10. How well protected are sources that submits to WikiLeaks?

Both PRQ and WikiLeaks strongly assert their dedication to protecting sources. Sweden has clear legal protections for the confidentiality of journalistic sources, although the application of these protections to WikiLeaks contributors has not been tested in court. 

Sources are at risk, however, from other organizations that might monitor submissions to the site. In 2008, Sweden enacted a law permitting its security services to spy on all international Internet traffic passing to and from the country. Wikileak’s submission process uses strong Web encryption to protect the contents of leaked documents from this form of surveillance, but it cannot stop wiretapping agencies from collecting the Internet addresses of visitors to the site. 

Sources or other visitors concerned about protecting their identity should use WikiLeaks in conjunction with an anonymizing service, such as the Tor Browser Bundle, which can help hide their origins from intermediaries. 

Malicious parties intending to track down submitters could also surreptitiously redirecting visitors to WikiLeaks’ submission page to their own servers, where they could offer a fake WikiLeaks site, similar to how criminals pretend to be banking or financial sites. 

China’s Great Firewall has in the past invisibly redirected visitors away from sites like Voice of America’s to other servers by sending fake answers to computer domain name queries. There is no evidence that this is currently a problem with WikiLeaks. 

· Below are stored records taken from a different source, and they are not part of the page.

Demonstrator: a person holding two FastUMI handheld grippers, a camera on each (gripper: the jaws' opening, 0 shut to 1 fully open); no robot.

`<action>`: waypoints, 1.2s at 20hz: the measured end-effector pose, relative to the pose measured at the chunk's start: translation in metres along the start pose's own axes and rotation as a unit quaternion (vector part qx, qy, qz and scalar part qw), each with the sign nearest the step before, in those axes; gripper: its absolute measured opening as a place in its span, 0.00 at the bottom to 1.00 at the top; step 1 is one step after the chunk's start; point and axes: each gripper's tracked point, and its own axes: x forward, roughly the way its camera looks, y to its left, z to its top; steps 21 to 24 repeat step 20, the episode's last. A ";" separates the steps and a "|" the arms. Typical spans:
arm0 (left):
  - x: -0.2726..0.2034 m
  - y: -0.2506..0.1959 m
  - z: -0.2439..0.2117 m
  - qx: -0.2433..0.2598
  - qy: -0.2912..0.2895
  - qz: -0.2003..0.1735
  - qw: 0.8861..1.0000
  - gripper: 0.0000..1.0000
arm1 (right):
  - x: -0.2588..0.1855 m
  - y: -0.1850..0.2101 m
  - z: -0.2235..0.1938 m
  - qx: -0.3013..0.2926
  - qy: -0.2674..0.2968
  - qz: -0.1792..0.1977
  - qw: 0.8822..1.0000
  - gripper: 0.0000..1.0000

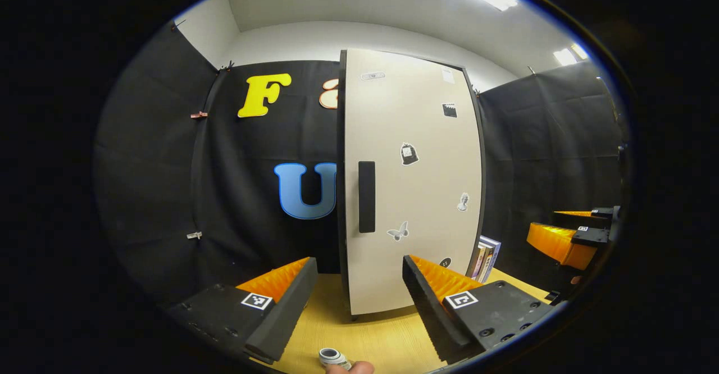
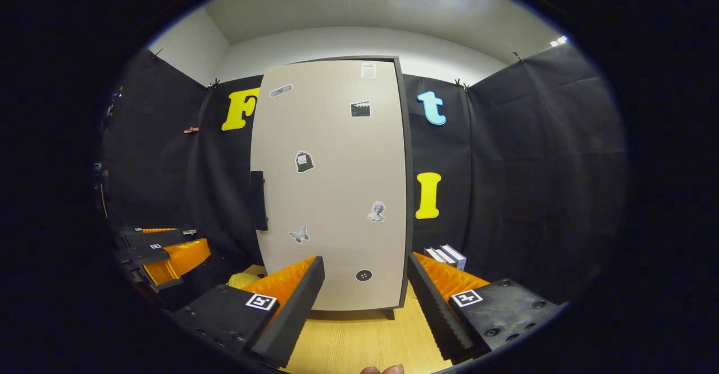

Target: Open the cabinet door with the right hand, grasp the bottle in the cabinet with the left hand and place it on the coaster, then close the cabinet door with the right hand.

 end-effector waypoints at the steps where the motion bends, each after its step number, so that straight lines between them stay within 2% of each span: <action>1: 0.000 -0.001 0.001 0.000 0.000 -0.001 1.000 0.96 | -0.001 -0.001 0.000 0.001 -0.001 0.000 1.000 0.96; 24: 0.002 -0.018 0.001 0.000 0.002 0.005 1.000 0.95 | -0.006 -0.012 0.002 -0.003 -0.005 0.002 1.000 0.96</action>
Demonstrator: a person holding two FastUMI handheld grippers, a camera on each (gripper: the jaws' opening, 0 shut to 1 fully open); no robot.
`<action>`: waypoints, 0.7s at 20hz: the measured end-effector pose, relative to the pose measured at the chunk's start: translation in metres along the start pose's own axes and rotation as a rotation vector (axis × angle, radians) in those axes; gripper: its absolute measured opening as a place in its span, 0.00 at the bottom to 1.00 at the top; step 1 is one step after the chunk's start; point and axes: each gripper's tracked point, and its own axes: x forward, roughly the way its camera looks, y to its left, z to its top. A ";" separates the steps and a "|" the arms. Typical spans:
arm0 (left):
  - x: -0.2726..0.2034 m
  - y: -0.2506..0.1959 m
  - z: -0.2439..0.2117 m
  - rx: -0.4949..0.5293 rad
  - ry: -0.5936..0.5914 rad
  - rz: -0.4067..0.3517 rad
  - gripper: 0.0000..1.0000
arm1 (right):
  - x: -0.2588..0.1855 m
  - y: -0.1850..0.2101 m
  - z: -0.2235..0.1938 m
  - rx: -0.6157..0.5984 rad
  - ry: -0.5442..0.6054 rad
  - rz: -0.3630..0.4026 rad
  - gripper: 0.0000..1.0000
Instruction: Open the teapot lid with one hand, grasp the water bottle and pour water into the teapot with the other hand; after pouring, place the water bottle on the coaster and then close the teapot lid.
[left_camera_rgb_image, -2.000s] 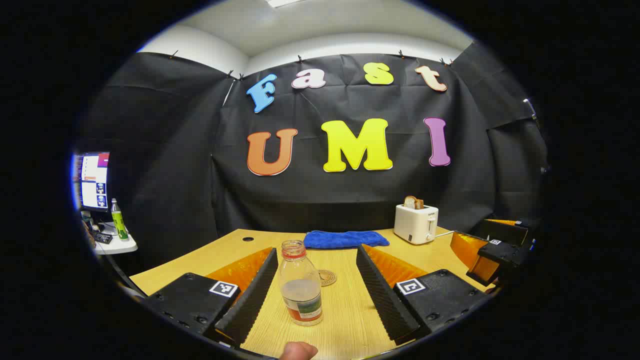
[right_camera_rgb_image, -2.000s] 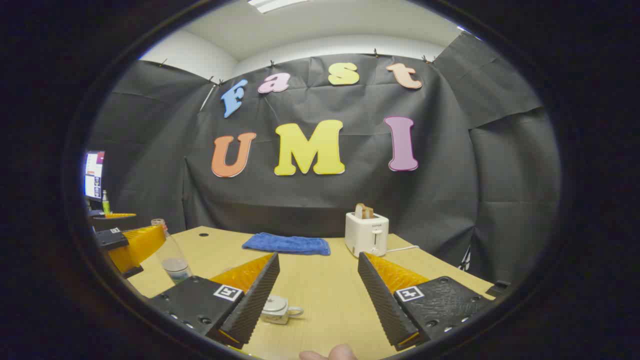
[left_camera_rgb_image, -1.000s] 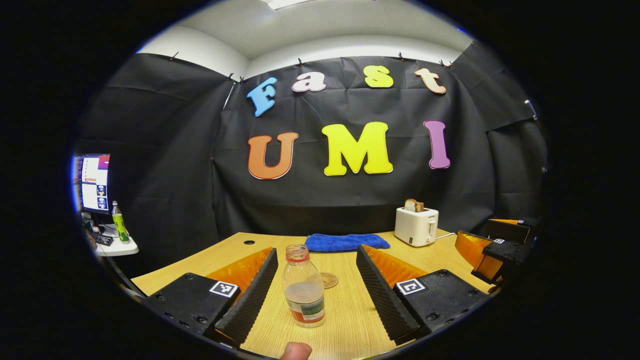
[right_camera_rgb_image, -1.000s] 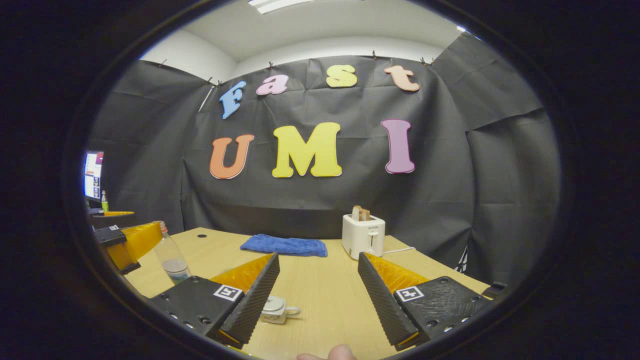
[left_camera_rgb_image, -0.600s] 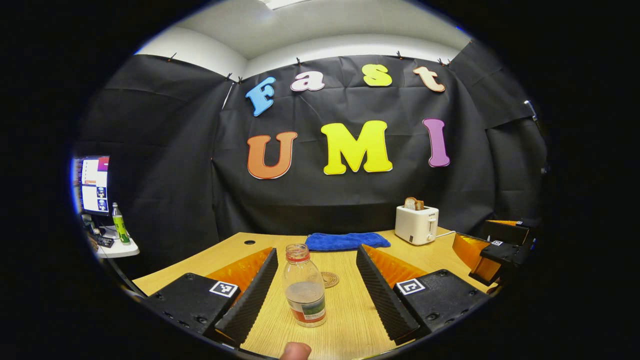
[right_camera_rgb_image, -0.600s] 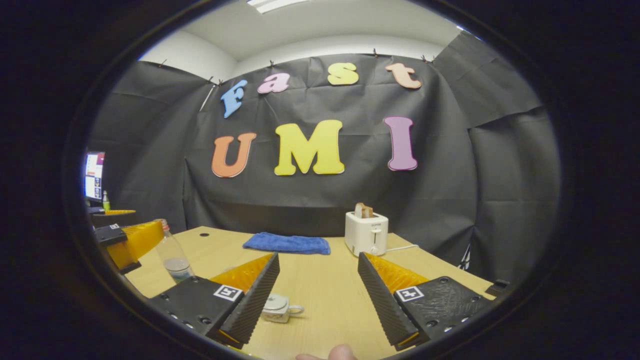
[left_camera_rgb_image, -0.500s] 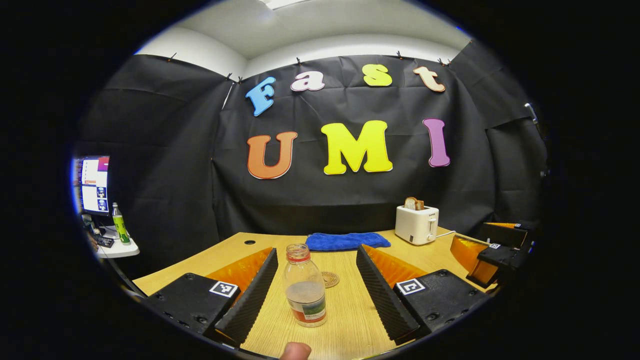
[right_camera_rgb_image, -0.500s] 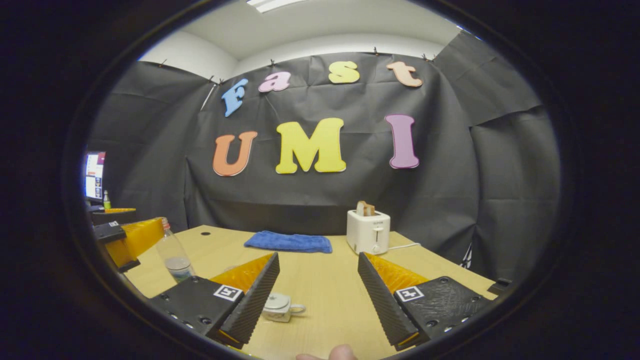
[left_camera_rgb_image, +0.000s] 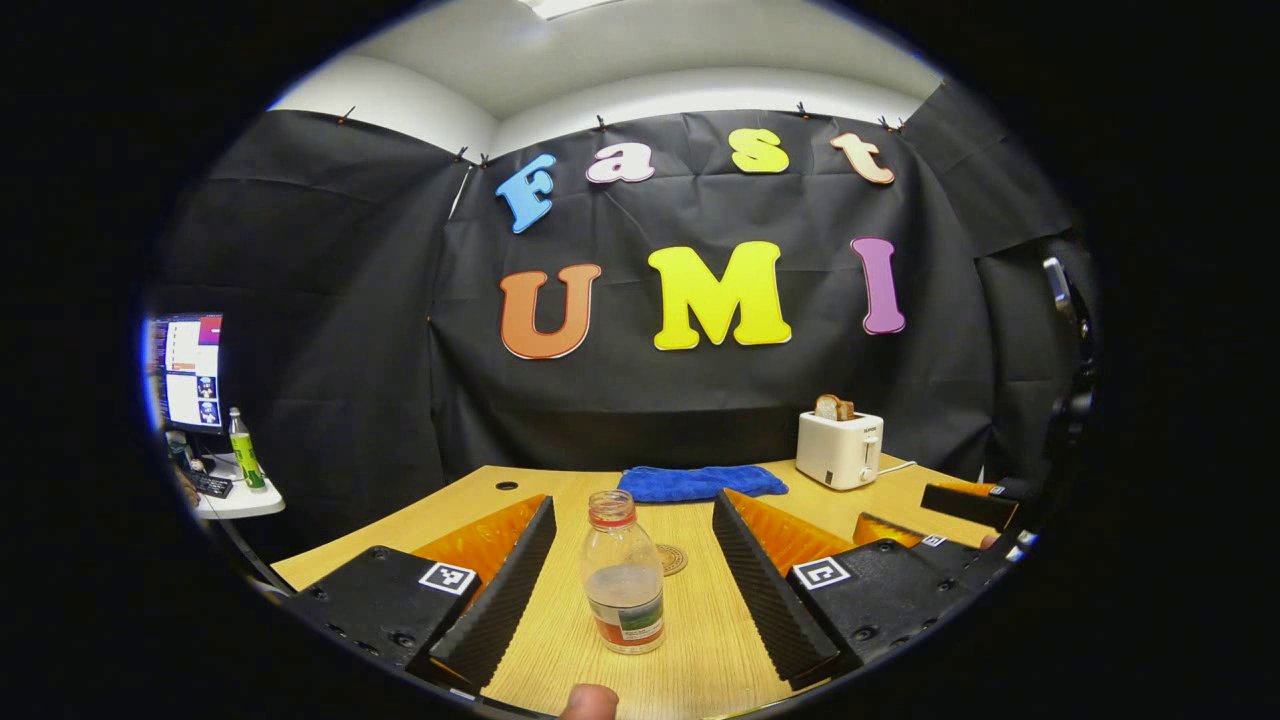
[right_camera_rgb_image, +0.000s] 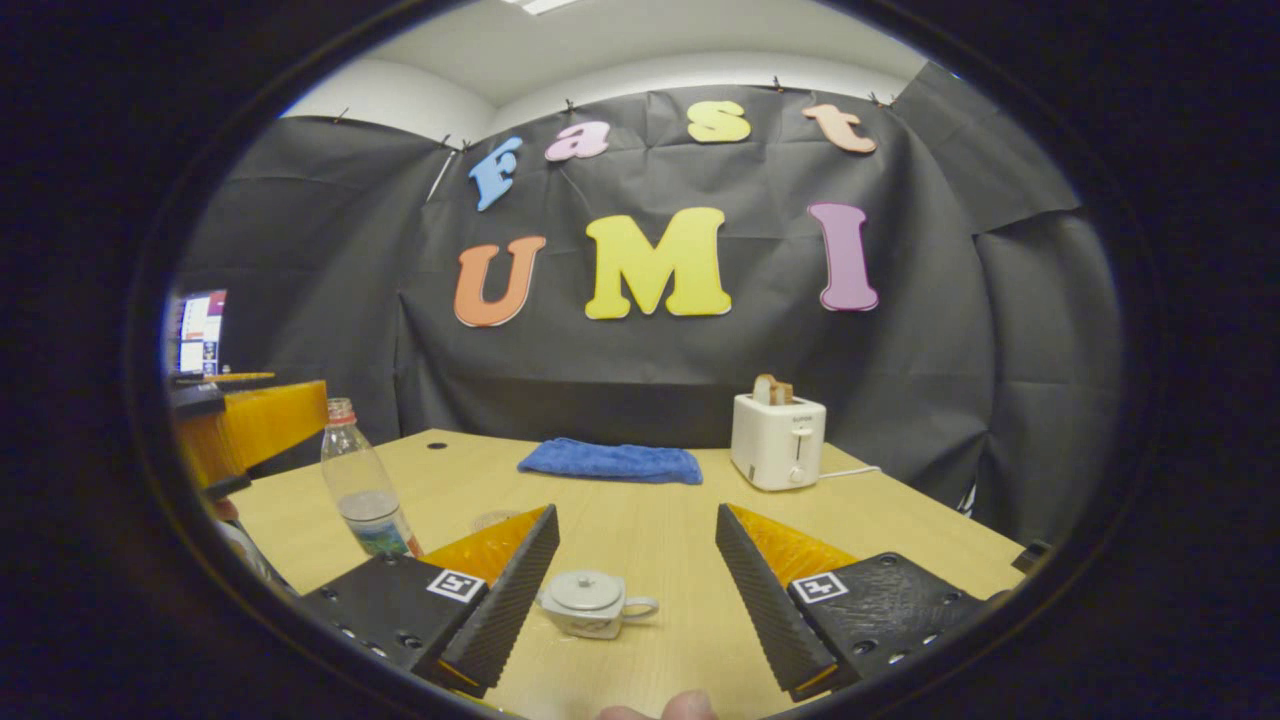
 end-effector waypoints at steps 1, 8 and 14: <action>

A simple way of verifying you are visiting the real WikiLeaks secure submission site is to double-click on the small padlock icon (either at the bottom of your browser window, or near the address bar at the top). Click on the button marked “Certification Information” or “View Certificate.” Among the values listed on your screen for the Wikileak’s certificate, there should be two strings of numbers, marked “Fingerprints.” The real WikiLeaks’ fingerprints, at least for now, are:

MD5 Fingerprint=36:64:C6:A0:45:AA:BA:58:F2:79:A3:89:C6:C4:CD:9A

SHA1 Fingerprint=88:CC:EE:8C:4F:87:3F:5D:8A:88:F1:43:2D:A9:7D:EA:8B:70:B9:07

If you see fingerprints marked “MD5” or “SHA1” that are different from these, exercise extreme caution–it shows that the encryption key used by the site you are visiting does not match the past key used by the official WikiLeaks site, and so could be an impostor.